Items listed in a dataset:
....................

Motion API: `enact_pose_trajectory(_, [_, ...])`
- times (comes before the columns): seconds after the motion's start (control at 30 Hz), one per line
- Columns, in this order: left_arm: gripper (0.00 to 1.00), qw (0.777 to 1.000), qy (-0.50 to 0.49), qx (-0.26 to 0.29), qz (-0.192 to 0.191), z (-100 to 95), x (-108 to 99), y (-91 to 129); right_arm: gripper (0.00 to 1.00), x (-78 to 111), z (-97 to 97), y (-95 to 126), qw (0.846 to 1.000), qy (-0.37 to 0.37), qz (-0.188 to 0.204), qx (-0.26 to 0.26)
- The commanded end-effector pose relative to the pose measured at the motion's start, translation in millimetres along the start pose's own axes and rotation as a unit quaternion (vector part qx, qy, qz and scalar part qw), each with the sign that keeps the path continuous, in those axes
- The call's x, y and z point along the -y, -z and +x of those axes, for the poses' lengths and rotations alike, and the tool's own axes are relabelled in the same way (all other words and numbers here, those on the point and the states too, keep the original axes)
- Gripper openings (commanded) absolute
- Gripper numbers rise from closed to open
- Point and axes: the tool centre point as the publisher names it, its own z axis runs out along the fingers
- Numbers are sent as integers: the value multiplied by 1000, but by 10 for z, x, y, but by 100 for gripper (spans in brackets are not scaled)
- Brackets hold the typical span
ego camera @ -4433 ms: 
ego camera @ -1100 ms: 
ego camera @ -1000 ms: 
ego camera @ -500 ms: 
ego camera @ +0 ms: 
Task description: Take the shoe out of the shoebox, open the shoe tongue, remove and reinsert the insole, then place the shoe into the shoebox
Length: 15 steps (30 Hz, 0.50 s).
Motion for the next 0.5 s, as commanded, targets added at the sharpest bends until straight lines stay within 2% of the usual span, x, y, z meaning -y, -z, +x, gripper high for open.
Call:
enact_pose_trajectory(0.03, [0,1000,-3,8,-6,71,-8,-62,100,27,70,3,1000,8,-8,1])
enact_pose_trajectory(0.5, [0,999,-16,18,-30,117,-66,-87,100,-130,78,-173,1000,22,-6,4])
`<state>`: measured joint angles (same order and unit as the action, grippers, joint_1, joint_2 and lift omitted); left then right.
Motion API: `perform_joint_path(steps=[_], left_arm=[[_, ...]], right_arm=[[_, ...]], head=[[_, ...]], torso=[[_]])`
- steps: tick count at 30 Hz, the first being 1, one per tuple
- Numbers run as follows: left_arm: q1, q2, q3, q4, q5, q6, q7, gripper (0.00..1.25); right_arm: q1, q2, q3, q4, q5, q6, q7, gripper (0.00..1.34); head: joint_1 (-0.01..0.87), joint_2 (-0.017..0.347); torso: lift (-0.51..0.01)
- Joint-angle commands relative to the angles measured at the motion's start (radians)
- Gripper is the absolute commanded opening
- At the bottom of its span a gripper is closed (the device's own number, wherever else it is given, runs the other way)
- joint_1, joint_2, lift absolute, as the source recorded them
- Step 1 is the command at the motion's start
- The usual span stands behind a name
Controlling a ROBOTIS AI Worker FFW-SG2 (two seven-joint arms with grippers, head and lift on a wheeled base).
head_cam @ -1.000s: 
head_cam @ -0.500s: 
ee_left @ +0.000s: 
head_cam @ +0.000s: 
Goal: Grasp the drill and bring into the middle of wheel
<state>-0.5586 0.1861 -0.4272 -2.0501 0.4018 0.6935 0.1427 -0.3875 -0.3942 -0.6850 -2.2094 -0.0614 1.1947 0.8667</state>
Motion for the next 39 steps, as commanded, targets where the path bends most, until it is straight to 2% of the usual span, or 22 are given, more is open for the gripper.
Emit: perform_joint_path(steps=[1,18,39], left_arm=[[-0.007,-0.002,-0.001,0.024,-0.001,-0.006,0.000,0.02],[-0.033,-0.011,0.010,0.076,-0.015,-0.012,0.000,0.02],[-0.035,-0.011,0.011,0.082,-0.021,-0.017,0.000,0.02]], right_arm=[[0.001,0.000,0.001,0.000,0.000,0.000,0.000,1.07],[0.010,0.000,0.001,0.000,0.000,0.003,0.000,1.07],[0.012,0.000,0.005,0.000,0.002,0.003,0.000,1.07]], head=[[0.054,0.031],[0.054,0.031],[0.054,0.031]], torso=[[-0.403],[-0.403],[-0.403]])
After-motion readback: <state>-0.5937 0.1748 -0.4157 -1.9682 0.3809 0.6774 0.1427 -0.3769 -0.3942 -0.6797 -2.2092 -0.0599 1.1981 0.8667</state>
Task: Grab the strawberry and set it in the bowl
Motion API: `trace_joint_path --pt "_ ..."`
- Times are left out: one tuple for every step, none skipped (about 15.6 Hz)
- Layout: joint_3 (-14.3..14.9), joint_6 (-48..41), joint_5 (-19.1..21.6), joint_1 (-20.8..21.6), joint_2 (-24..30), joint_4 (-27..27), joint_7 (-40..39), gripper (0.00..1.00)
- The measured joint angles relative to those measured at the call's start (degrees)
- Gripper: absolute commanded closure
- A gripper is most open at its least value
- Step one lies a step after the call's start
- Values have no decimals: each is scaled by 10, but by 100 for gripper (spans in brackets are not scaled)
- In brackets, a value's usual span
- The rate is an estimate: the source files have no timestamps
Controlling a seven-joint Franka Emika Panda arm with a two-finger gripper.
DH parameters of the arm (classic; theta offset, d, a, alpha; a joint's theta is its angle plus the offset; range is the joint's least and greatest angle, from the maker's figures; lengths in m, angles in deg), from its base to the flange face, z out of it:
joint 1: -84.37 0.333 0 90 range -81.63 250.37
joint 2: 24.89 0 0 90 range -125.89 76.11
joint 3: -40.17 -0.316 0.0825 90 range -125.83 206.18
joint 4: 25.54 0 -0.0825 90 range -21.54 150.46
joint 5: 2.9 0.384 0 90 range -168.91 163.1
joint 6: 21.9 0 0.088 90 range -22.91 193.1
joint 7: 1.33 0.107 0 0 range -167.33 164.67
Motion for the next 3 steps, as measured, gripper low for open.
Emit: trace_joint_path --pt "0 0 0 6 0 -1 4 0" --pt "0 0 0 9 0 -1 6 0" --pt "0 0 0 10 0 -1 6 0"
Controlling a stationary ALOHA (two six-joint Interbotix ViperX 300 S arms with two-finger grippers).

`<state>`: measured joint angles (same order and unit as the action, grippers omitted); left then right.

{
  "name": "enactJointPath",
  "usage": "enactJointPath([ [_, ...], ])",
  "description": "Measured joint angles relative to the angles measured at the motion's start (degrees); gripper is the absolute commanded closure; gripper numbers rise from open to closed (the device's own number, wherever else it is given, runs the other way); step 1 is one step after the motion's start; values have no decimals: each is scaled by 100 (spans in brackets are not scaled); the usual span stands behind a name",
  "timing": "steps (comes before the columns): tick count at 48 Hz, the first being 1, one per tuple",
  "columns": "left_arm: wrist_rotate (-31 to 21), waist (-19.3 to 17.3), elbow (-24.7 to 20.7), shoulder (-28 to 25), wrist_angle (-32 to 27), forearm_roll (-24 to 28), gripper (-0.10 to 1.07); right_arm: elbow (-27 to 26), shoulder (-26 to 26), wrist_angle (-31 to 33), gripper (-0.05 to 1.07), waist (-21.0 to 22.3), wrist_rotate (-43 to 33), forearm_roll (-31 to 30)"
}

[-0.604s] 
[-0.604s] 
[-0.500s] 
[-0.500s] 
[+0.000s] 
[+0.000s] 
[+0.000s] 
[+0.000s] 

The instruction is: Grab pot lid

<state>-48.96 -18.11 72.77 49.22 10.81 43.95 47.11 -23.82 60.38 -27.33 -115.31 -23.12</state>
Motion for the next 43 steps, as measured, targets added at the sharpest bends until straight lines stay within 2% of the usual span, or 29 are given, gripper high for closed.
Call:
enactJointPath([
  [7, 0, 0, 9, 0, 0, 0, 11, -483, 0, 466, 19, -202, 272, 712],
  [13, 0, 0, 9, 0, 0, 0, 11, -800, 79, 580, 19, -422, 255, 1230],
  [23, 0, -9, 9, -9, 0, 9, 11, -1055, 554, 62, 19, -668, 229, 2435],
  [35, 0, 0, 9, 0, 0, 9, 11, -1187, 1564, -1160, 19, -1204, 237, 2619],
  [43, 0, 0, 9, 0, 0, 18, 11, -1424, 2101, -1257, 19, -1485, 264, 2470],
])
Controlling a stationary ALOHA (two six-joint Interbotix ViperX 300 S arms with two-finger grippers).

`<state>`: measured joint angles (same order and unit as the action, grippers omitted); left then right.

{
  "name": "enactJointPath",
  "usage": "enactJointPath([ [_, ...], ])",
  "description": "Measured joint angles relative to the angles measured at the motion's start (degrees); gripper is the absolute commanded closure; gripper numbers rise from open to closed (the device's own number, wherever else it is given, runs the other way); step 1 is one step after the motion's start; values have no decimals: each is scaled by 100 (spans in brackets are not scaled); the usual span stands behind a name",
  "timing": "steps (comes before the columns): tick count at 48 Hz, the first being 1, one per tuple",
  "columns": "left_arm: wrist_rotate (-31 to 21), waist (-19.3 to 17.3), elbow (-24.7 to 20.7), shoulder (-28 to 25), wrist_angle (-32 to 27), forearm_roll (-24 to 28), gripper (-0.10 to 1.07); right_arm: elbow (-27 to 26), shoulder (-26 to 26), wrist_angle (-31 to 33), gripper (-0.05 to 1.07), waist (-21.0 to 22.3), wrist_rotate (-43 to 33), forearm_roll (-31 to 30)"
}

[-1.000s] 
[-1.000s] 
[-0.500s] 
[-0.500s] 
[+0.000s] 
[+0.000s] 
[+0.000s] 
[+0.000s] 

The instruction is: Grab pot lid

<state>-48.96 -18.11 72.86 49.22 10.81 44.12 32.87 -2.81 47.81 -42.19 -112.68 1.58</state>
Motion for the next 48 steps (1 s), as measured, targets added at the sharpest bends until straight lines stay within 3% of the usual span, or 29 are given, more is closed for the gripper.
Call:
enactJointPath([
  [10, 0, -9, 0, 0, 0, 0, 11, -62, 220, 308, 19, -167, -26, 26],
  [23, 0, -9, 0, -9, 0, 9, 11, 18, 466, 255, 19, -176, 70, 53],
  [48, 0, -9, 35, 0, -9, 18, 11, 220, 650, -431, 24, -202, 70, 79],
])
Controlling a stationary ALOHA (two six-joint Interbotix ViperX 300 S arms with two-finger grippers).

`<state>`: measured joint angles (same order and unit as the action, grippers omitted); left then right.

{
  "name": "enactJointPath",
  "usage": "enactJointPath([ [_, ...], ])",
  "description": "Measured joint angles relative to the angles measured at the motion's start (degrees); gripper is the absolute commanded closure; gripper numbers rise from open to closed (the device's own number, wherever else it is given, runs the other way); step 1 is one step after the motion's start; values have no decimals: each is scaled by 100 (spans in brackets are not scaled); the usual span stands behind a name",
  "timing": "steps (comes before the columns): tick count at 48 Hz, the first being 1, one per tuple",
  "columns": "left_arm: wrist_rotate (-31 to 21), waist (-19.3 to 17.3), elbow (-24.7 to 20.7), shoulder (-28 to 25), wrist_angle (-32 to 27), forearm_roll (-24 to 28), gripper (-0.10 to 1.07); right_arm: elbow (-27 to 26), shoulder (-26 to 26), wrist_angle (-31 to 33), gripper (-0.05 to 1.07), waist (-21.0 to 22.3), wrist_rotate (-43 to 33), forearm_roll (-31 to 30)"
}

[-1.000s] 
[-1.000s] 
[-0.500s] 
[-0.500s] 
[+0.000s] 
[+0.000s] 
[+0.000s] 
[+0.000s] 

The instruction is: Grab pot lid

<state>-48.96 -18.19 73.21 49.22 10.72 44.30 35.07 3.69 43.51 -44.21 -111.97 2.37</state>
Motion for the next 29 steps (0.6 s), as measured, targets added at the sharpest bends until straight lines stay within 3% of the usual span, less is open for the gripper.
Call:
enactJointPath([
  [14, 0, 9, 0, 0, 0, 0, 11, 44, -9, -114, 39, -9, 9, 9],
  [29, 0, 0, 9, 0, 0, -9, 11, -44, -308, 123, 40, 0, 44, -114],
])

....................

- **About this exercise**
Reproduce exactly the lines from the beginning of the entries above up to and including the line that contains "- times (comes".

- **Solution to the problem**
Motion API: `enact_pose_trajectory(_, [_, ...])`
- times (comes before the columns): seconds after the motion's start (control at 30 Hz), one per line

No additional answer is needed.